After daydreaming about Betty, I always grabbed the last edition of the magazine and tried to skim it with her eyes, think and feel what she would and put myself in her shoes a bit. Only than I started to write.
Without the slightest idea of marketing or desing, I was using a persona. Here is why you should use one too.
What is a persona?
It is a specific representation of the target group’s main characteristics. It is a detailed embodyment of your customer or user group. It is a real fictious person with dreams to be fulfilled or problems to solve – of course with the help of your service or product.
You can distinguish between different types of personas based on their functions and sophisitication.
- A marketing (buyer) persona focuses on demographics, distribution channels, motivations, needs and other things connected to the way the person will meet and pay for your product / service. There is usually 1:1 correlation between target groups and personas: one persona per target group is just fine.
- A design (user) persona is about the user journey: how and why people think, feel and behave while using your product / service.
- The most sophisticated and useful personas are based on or refined by real research data.
- Without hard data, you can rely on your (or your team’s) experiences, observations and intuition. Educated guesses like these are called proto-personas.

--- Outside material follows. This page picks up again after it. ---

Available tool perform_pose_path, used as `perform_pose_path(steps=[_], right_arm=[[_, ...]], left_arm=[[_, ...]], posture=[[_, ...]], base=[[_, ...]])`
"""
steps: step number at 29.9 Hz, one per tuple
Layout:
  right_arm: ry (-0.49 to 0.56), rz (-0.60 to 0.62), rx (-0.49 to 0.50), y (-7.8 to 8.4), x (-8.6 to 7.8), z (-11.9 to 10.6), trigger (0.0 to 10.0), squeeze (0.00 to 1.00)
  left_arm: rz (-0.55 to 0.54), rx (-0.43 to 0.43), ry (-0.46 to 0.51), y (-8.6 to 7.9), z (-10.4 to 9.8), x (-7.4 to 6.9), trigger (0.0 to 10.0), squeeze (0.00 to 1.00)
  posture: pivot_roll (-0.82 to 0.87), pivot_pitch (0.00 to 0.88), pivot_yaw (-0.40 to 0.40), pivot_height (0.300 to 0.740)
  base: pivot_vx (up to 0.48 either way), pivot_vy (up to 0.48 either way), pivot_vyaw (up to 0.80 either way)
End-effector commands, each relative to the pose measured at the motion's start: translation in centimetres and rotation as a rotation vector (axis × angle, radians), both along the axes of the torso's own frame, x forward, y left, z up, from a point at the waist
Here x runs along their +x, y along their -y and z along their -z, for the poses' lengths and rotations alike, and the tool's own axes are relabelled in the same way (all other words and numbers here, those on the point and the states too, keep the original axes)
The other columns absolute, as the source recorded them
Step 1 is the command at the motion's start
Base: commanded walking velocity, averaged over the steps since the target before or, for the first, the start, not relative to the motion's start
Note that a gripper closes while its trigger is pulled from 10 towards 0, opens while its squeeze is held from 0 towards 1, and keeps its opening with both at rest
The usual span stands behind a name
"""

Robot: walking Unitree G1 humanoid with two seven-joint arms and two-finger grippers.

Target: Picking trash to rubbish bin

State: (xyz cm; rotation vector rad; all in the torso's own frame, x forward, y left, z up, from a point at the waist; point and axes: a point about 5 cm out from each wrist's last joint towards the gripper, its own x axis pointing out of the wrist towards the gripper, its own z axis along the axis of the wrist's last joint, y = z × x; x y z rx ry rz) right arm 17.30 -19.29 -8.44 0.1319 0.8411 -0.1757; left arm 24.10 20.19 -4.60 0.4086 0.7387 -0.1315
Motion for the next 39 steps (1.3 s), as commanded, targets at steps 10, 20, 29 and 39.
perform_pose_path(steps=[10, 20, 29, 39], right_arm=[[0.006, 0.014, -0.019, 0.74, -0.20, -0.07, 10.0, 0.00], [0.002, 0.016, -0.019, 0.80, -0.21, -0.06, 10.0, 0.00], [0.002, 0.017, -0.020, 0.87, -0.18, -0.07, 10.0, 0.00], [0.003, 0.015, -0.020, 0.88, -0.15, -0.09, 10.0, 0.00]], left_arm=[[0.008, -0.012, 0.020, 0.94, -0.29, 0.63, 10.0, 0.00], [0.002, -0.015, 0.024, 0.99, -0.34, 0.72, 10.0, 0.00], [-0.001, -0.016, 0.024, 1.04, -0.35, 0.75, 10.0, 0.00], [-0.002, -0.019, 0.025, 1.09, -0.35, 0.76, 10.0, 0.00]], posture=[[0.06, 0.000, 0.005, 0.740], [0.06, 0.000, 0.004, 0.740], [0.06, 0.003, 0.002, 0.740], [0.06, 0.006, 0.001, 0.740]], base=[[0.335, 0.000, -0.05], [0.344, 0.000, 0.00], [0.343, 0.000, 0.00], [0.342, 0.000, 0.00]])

In this post, we are dealing with marketing proto-personas.
Why use personas? (Even if they are proto)
Briefly: If you want to say something meaningful, you have to know your audience. But knowing them is not enough for great communication. You also have to feel what they feel and be passionate about solving their problems or improving their lives. So you need real empathy, and maybe a bit of love and respect. (Since it is very hard to feel honest empathy towards someone you hate or despise.)
And this is where personas really shine and are very different from good old target groups. Back at my glossy days it would have been really hard to talk to a group of ‘young, C2/DE status women’. They were so strange and different from me. Betty was also different, but as time went by, she slowly became like an imaginary friend of mine. You can’t love a faceless crowd, but you can love Betty and Joe and Susan. Personas help to think about your target audiences as real humans – which they are.
Of course using theories backed up with data is always better than just using theories. Sometimes you are already gathering data, but you want to start your project as fast as you can. And sometimes – because the lack of time, money or other resources – you are and will be short of any data, so educated guess is all you have. These are the times when using a proto-persona comes in handy.